Differential diagnosis of thyroid nodules via real-time PET/ultrasound (US) fusion in a case of co-existing medullary thyroid cancer and adenoma.
Published on Sep 3, 2013in The Journal of Clinical Endocrinology and Metabolism5.399
· DOI :10.1210/JC.2013-2566
A 52-year-old woman presented with apparent carcinoid syndrome. Gallium 68 (Ga)-DOTATOC positron emission tomography (PET)/computed tomography (CT) found a 2.5-cm somatostatin receptor (SR)positive nodule in the left thyroid lobe. Basal serum calcitonin was 5184 ng/L, TSH was 0.63 mU/L, and free T4 was 16.98 pmol/L, so medullary thyroid cancer was suspected. Ultrasonography (Figure 1, A and B), F-fluorodeoxyglucose (FDG) PET/CT, and iodine 124 (I) PET/ CT, performed to allocate thyroid nodules to GaDOTATOC PET findings and exclude metastases, revealed an adjacent nodule 1 cm (Figures 1 and 2), believed to be adenoma. The patient provided informed consent for all procedures. To unambiguously characterize the nodules, we used a magnetic navigation system (VNav; GE Healthcare) to perform live fusion of metabolic/functional images acquired through PET and morphological images obtained with ultrasound (PET/ultrasonography) (1). Live fusion recently was reported to be a problem-solving tool in cases of unclear PET findings (2); although CT shows anatomical landmarks facilitating PET image interpretation, ultrasonography offers superior soft-tissue resolution to that of CT. Moreover, real-time coregistration allows immediate, interactive investigation. PET/CT data are acquired according to standard protocol, then loaded onto an ultrasonography system located in a separate room; images are aligned using anatomical landmarks, and three-dimensional PET/CT views are then automatically reoriented and fused to live ultrasonographic images according to ultrasound probe positioning (3) (Figure 2, A–C, and Movie 1).
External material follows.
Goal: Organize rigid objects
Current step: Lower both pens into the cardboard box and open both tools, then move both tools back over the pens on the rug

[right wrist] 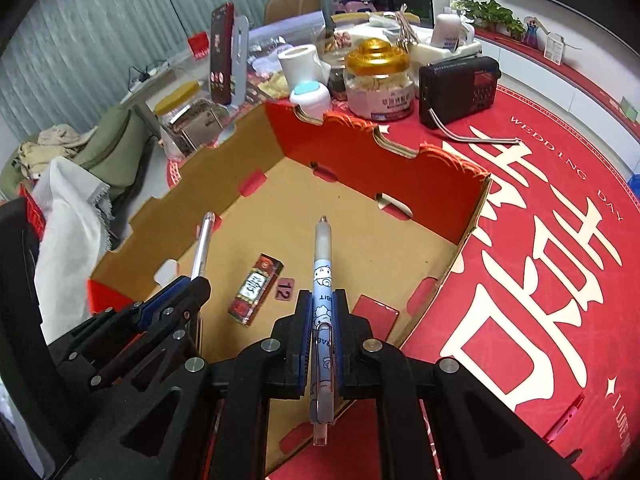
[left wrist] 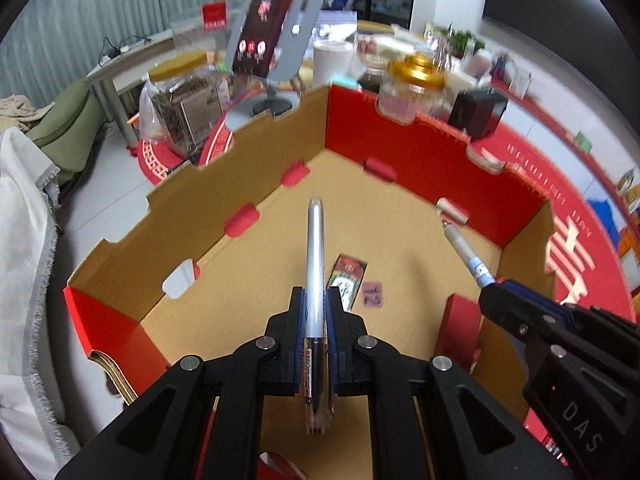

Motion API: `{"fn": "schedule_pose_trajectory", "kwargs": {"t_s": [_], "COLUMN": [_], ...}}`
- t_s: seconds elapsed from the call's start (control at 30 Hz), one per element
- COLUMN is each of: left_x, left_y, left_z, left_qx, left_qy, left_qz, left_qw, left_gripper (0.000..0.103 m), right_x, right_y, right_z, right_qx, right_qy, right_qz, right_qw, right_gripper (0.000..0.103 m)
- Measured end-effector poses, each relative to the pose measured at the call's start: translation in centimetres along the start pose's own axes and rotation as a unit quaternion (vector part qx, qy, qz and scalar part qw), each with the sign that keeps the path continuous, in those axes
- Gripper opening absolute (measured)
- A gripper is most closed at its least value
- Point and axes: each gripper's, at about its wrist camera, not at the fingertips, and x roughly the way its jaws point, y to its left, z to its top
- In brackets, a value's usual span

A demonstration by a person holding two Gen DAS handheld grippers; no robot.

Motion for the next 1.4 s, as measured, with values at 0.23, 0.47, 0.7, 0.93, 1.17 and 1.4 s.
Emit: {"fn": "schedule_pose_trajectory", "kwargs": {"t_s": [0.23, 0.47, 0.7, 0.93, 1.17, 1.4], "left_x": [-0.2, -3.0, -8.7, -7.9, -4.8, -0.9], "left_y": [0.1, 0.2, -6.1, -16.2, -22.6, -25.4], "left_z": [0.3, -0.6, -4.8, -12.0, -12.4, -11.8], "left_qx": [0.012, 0.008, 0.126, 0.293, 0.327, 0.338], "left_qy": [0.006, -0.032, -0.095, -0.073, -0.046, -0.026], "left_qz": [0.033, 0.019, -0.051, -0.082, -0.087, -0.047], "left_qw": [0.9994, 0.9993, 0.9862, 0.9496, 0.94, 0.9396], "left_gripper": [0.089, 0.103, 0.103, 0.103, 0.103, 0.103], "right_x": [-1.0, -6.2, -12.2, -14.7, -16.2, -18.2], "right_y": [-0.9, -2.3, -10.8, -18.7, -22.6, -24.9], "right_z": [-0.3, -1.9, -8.1, -16.3, -22.5, -25.2], "right_qx": [0.013, 0.011, 0.112, 0.234, 0.292, 0.324], "right_qy": [-0.013, -0.071, -0.105, -0.093, -0.082, -0.096], "right_qz": [0.004, 0.02, -0.019, -0.045, -0.06, -0.08], "right_qw": [1.0, 0.997, 0.988, 0.967, 0.951, 0.938], "right_gripper": [0.023, 0.1, 0.1, 0.1, 0.1, 0.1]}}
After thyroidectomy, histology confirmed our hypothesis regarding the lesions. Real-time fusion of PET/ultrasonography images thus differentiated an F-FDG-positive, I-negative, and SR-positive thyroid nodule, which proved to be medullary thyroid cancer, from an adjacent F-FDG-negative, I-positive, and SR-negative nodule, which turned out to be a compensated autonomous adenoma (Figure 2).